→ What this task involves:
Within the listing below, locate all lines containing the word "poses". Copy each one.

→ Source records:
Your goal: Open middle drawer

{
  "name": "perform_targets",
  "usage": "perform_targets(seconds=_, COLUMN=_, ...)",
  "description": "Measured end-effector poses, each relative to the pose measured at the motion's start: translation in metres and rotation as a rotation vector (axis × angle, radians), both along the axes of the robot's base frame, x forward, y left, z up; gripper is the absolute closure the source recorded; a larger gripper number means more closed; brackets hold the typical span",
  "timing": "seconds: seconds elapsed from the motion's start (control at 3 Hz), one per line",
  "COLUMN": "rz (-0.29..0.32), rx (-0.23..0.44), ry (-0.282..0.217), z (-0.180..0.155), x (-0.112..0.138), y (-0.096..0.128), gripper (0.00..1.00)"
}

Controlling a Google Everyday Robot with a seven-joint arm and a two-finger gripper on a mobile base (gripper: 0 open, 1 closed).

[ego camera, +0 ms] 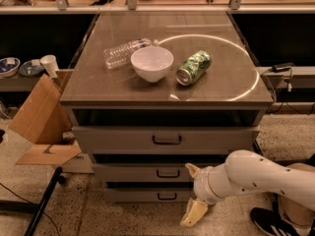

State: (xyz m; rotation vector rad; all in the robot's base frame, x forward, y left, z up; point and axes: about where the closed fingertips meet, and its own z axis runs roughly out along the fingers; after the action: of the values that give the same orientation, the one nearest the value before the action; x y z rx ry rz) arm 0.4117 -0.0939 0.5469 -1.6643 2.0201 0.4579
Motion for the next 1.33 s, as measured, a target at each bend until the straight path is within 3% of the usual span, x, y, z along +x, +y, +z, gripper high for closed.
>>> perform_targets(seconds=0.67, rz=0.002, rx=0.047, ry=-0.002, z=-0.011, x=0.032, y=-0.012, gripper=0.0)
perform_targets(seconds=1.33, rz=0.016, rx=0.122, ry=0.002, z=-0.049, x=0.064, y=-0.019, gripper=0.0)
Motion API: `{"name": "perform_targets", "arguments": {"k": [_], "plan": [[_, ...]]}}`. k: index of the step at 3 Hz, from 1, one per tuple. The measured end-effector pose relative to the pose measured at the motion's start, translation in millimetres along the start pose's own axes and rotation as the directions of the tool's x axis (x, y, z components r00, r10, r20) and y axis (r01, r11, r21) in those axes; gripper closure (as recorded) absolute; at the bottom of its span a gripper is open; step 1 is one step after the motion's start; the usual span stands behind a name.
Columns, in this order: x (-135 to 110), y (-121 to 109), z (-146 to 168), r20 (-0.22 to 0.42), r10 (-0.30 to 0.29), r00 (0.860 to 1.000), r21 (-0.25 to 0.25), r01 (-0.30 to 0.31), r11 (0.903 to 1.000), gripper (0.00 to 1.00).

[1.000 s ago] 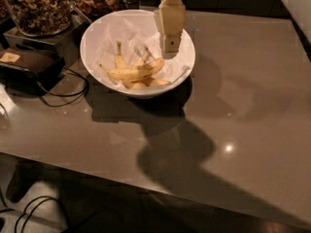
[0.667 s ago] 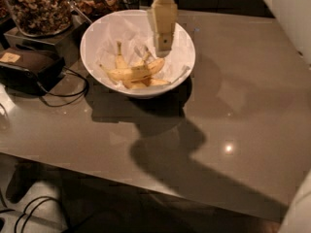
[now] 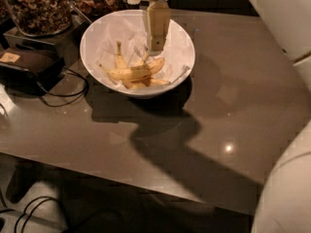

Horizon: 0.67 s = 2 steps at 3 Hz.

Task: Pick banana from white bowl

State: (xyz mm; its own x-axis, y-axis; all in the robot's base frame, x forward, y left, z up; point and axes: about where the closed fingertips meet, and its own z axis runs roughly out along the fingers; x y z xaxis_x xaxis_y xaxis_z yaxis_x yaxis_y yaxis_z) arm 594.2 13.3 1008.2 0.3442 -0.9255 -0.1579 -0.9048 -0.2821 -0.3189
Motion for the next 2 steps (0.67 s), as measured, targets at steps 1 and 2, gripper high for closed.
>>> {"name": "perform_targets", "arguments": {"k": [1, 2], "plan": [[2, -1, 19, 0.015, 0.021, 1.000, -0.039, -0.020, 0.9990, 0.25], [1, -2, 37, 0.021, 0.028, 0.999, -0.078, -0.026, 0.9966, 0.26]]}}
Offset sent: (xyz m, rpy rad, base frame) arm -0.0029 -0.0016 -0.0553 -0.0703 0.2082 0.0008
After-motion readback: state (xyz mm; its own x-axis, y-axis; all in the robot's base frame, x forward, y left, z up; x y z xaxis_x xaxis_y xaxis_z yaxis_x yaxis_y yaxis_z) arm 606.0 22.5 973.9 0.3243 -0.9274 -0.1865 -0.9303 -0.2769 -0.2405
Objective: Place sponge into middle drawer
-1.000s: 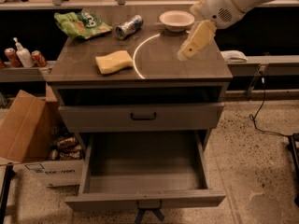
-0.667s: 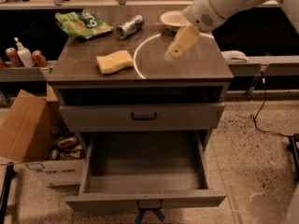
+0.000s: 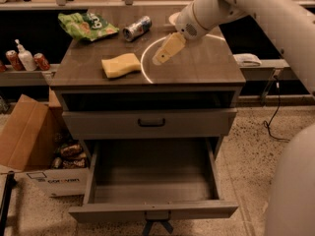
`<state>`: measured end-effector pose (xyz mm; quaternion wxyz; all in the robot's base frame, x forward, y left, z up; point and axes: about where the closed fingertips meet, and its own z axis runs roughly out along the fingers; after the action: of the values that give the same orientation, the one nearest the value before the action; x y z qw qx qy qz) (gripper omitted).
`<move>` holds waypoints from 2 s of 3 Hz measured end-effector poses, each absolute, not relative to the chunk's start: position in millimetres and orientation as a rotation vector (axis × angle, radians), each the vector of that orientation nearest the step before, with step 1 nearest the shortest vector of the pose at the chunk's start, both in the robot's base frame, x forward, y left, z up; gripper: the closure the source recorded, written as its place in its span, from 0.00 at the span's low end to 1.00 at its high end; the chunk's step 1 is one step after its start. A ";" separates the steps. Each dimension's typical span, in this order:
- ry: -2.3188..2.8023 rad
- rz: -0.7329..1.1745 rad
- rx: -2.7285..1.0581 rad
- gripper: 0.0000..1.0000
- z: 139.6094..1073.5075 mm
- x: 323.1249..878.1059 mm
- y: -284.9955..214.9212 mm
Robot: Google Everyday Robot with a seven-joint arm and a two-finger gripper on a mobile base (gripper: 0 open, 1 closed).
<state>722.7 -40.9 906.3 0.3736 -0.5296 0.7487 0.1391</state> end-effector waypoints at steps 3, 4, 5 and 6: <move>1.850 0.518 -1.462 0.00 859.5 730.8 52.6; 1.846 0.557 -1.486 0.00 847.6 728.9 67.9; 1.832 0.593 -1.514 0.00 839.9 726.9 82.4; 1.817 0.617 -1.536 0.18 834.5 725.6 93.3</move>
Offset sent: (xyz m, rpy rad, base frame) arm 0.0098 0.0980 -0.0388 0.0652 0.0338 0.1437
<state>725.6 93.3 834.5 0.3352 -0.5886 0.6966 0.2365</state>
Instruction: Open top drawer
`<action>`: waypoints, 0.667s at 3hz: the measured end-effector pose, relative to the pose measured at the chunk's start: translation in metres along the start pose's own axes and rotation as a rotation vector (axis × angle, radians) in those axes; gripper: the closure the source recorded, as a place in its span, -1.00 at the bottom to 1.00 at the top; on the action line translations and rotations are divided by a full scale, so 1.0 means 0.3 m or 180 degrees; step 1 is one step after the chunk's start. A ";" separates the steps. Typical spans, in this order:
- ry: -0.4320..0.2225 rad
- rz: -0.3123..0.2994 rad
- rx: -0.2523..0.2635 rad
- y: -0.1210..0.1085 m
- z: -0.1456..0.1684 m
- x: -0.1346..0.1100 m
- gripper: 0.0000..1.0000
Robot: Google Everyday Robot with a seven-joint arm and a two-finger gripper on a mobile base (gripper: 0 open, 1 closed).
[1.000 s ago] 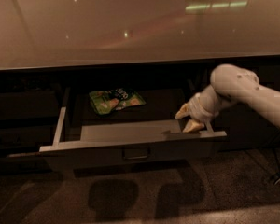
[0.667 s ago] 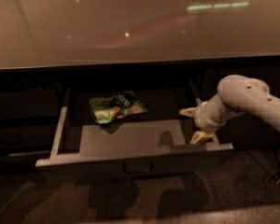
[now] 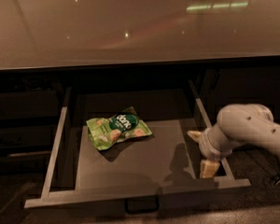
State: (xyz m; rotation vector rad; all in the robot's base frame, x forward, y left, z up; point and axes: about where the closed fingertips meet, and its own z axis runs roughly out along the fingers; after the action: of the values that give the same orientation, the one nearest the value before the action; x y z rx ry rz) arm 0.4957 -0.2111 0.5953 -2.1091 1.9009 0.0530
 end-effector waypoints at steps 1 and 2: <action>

→ Solution to this task:
  "description": "Measured end-effector poses, each relative to the pose measured at the motion's start: translation in metres and rotation as a rotation vector (axis × angle, radians), both along the axes of the robot's base frame, x forward, y left, z up; gripper is the absolute closure the source recorded; a larger gripper number means more closed; brackets hold the typical span",
`<move>` holds waypoints from 2 s of 3 Hz measured end-effector poses, each absolute, not relative to the chunk's start: position in millimetres and orientation as a rotation vector (axis × angle, radians), each the vector of that orientation nearest the step before, with step 1 nearest the shortest vector of the pose at the chunk's start, both in the robot's base frame, x forward, y left, z up; gripper: the closure the source recorded, written as its place in its span, from 0.00 at the span's low end to 1.00 at its high end; the chunk's step 1 is one step after its start. A ";" separates the steps. Each dimension's typical span, in this order:

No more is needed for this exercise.